Writing to the same file in the same job

Post questions here relative to DataStage Enterprise/PX Edition for such areas as Parallel job design, Parallel datasets, BuildOps, Wrappers, etc.

Moderators: chulett, rschirm, roy

Post Reply
abc123
Premium Member
Premium Member
Posts: 605
Joined: Fri Aug 25, 2006 8:24 am

Writing to the same file in the same job

Post by abc123 »

I would like to append lines to the same sequential file from 2 different stages in the same job. In my current job, the second stage does not write eventhough I have set the update mode append. If the first stage writes 5 lines, I would like the second one to append, for example, another 3 lines so the file will end up with 8. I already know of 2 techniques:

1)Write to 2 files and create another job to union the files.
2)Do a Unix command to do it as an after-job ExecSH routine.

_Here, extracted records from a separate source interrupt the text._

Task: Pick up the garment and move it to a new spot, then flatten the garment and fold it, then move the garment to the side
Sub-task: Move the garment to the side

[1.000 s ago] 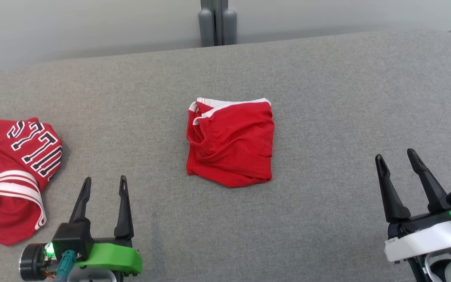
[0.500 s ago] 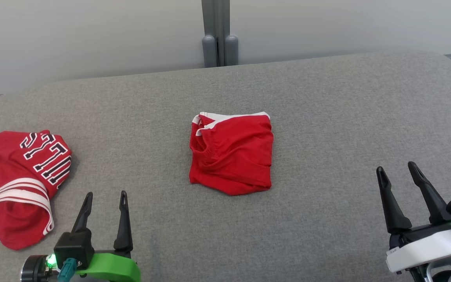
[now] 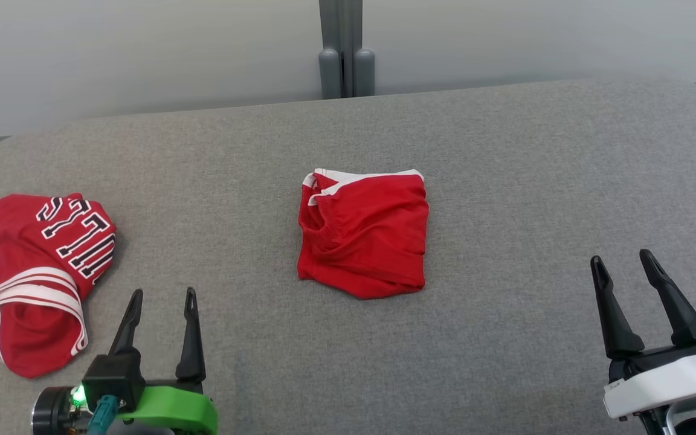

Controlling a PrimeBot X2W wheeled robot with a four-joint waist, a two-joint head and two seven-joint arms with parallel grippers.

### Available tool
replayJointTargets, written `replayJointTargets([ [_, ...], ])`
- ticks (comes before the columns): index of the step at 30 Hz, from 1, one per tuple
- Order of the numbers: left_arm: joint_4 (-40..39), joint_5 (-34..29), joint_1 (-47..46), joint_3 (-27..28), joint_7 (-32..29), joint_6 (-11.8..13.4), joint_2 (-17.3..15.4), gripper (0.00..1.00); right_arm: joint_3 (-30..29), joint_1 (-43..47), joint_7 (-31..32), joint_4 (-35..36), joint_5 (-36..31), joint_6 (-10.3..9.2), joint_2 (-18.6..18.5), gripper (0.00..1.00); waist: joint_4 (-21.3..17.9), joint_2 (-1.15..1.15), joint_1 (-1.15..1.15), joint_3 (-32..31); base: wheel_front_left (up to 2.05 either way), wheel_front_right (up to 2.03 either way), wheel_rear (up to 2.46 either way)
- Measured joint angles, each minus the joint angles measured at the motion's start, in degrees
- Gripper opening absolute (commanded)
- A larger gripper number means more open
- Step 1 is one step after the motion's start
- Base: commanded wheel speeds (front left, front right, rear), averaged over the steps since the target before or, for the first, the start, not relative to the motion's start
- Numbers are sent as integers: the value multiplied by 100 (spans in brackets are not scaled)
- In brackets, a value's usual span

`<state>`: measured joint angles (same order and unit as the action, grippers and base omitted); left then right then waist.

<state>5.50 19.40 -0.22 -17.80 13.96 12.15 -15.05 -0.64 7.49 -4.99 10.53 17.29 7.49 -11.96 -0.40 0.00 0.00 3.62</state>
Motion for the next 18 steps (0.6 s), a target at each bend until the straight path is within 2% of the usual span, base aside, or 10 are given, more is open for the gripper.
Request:
replayJointTargets([
  [9,-256,-257,-889,-105,76,-42,232,100,-77,-597,208,-176,122,0,-241,100,199,0,0,527,0,0,0],
  [18,-330,-570,-1672,-156,108,-209,710,100,732,-1905,256,-1302,443,0,-434,100,676,0,0,1407,0,0,0],
])
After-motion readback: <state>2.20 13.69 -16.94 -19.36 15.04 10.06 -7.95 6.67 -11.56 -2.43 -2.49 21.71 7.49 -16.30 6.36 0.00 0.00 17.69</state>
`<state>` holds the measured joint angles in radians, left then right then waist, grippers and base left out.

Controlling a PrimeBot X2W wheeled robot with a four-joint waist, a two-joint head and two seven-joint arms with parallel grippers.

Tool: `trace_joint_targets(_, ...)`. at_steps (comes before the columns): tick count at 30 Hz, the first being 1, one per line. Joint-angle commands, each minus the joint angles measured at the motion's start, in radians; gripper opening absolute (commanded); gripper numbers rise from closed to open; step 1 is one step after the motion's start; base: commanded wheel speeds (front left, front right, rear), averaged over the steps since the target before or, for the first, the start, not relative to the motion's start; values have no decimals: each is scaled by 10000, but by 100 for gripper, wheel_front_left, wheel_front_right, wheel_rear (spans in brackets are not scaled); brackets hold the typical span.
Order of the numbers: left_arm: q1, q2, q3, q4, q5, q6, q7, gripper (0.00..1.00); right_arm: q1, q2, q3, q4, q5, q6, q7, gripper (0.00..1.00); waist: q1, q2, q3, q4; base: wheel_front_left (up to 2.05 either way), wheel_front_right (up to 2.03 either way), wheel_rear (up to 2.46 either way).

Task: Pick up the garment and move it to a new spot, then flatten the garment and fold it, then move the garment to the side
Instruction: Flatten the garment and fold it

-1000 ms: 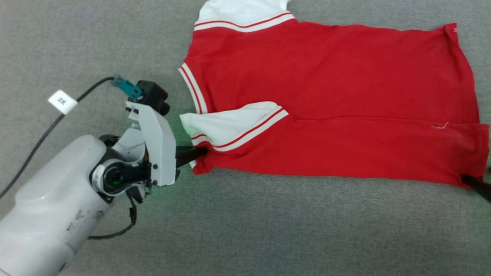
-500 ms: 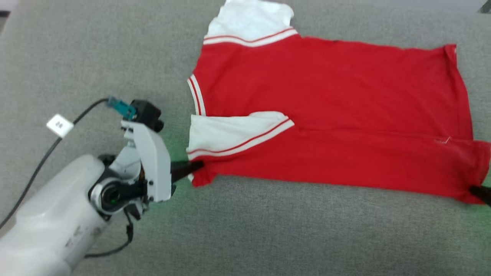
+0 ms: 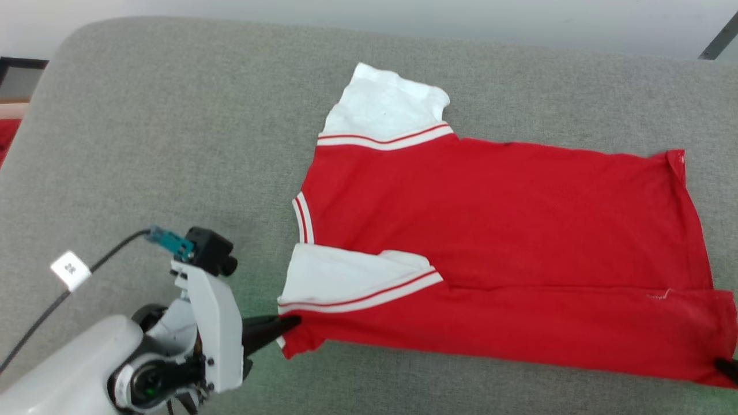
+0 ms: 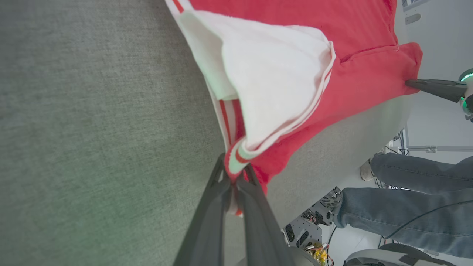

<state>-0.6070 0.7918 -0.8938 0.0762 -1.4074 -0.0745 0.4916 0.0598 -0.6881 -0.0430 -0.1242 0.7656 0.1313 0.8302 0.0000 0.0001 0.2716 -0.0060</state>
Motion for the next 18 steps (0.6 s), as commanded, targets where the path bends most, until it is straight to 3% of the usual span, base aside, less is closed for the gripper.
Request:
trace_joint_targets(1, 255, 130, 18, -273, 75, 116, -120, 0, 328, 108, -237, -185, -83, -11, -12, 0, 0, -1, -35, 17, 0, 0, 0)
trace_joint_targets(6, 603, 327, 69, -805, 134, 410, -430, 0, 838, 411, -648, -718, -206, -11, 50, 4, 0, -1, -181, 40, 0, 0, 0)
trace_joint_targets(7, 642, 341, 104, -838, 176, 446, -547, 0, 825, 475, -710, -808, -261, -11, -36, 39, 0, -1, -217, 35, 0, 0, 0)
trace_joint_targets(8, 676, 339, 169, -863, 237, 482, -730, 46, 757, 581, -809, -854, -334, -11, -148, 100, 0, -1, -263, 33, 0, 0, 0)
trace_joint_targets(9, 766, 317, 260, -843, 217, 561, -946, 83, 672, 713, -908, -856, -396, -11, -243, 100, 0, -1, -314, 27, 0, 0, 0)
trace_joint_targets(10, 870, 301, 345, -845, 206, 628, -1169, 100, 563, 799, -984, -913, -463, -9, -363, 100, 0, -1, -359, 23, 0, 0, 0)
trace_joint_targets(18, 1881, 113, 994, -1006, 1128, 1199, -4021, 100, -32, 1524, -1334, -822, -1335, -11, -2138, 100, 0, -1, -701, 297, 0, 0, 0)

I was wondering if it is possible to do it in Datastage in one job.
DSguru2B
Charter Member
Charter Member
Posts: 6854
Joined: Wed Feb 09, 2005 3:44 pm
Location: Houston, TX

Post by DSguru2B »

Multiple writes to the same file is not allowed by the OS. You will get misaligned data.
If this were a server job and you had two links going in then, theoratically, there will be roundrobin process of sending records and in both the sequential file stages the option should be append. I guess you can try the same in px job by running on a single node.
Creativity is allowing yourself to make mistakes. Art is knowing which ones to keep.
chulett
Charter Member
Charter Member
Posts: 43085
Joined: Tue Nov 12, 2002 4:34 pm
Location: Denver, CO

Post by chulett »

DSguru2B wrote:Multiple writes to the same file is not allowed by the OS. You will get misaligned data.
If this were a server job and you had two links going in then, theoratically, there will be roundrobin process of sending records and in both the sequential file stages the option should be append. I guess you can try the same in px job by running on a single node.
You've just contradicted yourself. As noted, multiple writers are not supported - period. This is the nature of sequential media - no Server or Parallel job or OS process can break that rule. It just The Way It Works. There is no 'round robin' process.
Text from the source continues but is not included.